Start of Block

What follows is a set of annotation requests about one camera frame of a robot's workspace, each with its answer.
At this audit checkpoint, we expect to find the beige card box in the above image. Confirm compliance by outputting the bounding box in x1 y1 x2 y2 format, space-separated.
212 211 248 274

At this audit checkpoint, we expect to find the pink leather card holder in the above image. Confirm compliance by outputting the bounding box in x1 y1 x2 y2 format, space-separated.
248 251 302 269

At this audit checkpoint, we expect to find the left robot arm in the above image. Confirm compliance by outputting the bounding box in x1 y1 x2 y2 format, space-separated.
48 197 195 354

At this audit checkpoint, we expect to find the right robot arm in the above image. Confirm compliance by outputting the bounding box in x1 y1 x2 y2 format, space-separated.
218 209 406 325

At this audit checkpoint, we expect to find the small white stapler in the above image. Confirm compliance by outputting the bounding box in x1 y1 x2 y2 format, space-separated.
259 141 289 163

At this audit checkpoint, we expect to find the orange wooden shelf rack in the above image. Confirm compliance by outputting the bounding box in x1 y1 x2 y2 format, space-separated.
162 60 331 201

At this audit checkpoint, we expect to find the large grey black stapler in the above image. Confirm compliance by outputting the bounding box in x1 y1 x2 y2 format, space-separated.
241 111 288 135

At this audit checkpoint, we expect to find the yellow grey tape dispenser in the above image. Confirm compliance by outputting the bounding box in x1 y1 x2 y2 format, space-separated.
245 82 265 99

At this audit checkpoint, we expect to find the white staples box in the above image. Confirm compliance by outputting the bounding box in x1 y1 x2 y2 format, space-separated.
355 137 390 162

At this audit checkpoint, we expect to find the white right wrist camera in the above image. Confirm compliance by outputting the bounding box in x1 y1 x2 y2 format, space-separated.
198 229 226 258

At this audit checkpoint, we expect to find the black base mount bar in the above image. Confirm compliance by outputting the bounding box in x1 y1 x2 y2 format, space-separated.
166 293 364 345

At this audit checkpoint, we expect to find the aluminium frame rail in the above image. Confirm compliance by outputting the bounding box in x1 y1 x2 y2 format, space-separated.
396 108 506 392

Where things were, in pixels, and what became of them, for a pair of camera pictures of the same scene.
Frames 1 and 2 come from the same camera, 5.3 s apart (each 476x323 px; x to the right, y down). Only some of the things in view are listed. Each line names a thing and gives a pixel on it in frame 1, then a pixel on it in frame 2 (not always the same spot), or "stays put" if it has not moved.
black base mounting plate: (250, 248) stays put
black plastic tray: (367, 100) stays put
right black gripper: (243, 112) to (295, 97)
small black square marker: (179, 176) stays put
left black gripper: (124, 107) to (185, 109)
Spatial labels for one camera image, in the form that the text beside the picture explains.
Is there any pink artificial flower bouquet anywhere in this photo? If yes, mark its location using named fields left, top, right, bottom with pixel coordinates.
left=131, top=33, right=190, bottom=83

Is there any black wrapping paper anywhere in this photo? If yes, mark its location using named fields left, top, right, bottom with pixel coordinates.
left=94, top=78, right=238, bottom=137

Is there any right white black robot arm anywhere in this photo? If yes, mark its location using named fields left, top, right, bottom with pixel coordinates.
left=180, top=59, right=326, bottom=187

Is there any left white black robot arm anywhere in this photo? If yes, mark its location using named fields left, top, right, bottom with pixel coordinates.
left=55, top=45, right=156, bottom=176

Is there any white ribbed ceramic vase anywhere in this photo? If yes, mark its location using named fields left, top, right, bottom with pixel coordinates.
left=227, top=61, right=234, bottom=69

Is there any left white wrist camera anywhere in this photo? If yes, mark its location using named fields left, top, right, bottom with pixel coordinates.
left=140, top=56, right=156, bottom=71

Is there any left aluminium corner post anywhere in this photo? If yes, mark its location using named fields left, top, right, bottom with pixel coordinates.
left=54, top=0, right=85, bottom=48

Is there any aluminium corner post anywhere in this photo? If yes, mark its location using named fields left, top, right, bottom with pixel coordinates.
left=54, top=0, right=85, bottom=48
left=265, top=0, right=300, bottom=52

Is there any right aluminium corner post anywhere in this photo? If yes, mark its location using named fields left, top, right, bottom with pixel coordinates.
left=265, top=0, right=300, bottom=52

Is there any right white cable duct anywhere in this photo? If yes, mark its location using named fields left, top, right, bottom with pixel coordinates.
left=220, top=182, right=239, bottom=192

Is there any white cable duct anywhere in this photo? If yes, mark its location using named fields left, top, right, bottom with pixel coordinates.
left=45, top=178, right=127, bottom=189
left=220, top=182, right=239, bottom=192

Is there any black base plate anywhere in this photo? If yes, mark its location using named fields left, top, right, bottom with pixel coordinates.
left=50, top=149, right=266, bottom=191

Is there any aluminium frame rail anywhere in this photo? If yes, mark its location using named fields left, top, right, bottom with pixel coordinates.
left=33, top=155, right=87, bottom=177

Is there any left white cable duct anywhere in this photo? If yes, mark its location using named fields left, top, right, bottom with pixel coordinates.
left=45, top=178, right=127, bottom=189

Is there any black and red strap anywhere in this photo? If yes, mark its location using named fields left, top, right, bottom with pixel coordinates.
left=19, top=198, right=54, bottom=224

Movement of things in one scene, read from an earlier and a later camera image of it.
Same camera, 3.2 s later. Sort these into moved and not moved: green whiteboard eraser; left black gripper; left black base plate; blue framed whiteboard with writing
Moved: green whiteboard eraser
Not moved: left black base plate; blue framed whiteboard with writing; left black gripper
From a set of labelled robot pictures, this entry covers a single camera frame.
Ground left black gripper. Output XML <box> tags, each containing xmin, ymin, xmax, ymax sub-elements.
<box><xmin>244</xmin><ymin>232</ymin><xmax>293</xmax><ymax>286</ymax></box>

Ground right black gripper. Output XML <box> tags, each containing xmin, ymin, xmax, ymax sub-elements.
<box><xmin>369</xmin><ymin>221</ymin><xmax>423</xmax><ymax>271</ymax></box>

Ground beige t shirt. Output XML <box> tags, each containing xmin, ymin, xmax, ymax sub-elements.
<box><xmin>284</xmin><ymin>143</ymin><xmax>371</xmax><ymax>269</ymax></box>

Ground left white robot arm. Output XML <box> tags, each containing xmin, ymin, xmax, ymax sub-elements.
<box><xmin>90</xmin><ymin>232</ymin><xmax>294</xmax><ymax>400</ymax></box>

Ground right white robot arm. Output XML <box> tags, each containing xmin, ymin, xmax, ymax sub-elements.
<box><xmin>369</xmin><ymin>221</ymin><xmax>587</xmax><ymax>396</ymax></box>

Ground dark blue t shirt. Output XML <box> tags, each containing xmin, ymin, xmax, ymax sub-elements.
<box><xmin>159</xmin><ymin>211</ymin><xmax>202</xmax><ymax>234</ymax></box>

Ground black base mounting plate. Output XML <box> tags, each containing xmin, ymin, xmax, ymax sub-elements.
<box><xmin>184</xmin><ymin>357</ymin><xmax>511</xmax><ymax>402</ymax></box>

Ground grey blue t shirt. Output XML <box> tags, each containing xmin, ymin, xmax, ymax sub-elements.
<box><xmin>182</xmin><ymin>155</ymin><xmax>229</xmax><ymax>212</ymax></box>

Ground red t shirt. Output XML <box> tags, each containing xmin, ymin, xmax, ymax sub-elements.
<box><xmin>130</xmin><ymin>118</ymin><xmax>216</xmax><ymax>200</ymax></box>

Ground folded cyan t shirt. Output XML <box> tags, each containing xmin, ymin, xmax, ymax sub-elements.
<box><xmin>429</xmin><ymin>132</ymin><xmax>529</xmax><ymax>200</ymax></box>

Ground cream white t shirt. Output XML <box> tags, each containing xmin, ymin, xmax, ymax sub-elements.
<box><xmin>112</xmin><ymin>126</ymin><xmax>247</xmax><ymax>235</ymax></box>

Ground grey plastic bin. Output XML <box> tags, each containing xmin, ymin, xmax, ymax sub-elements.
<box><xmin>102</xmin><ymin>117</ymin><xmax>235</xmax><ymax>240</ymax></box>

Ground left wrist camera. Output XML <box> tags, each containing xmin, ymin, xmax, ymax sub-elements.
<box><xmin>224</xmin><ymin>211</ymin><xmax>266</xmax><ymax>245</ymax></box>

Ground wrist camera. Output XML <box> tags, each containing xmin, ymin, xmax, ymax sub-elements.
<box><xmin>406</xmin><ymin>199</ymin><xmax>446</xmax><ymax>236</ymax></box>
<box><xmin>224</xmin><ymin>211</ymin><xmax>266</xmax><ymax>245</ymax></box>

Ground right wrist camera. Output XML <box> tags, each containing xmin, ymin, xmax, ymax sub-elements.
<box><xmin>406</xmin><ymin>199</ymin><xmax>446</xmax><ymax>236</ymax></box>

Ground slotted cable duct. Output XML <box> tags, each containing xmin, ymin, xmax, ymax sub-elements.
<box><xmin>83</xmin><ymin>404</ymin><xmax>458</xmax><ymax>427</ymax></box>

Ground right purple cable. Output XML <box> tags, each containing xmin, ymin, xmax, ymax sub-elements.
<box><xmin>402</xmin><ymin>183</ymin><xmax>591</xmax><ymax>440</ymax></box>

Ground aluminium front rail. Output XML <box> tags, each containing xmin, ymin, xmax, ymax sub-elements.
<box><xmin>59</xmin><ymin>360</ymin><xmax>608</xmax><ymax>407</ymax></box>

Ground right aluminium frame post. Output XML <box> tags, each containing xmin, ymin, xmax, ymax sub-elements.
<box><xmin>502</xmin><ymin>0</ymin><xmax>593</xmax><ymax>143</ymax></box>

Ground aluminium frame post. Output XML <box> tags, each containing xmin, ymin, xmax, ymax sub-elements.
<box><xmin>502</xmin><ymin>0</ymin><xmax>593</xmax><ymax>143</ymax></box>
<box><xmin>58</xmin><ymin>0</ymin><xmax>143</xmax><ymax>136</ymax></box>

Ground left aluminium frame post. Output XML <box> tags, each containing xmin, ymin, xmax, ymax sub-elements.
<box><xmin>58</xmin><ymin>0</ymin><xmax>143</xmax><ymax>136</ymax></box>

End of Block

* [TASK PROMPT]:
Wherever a line of the records above contains the string "things", copy that line out.

* [REPLY]:
Where things were, in pixels, and what became of them, for a pair of camera pictures of the same scene.
Frames 1 and 2 come from the same camera, 5.3 s apart (each 476x323 px; x to the right, y down). Only some of the things in view are listed. Each line names a thing and gives a pixel on it in frame 1, then a pixel on it in frame 2 (not always the same spot), or "stays put" if it has not moved.
Movement of things in one scene, read from an earlier and a later camera image of it.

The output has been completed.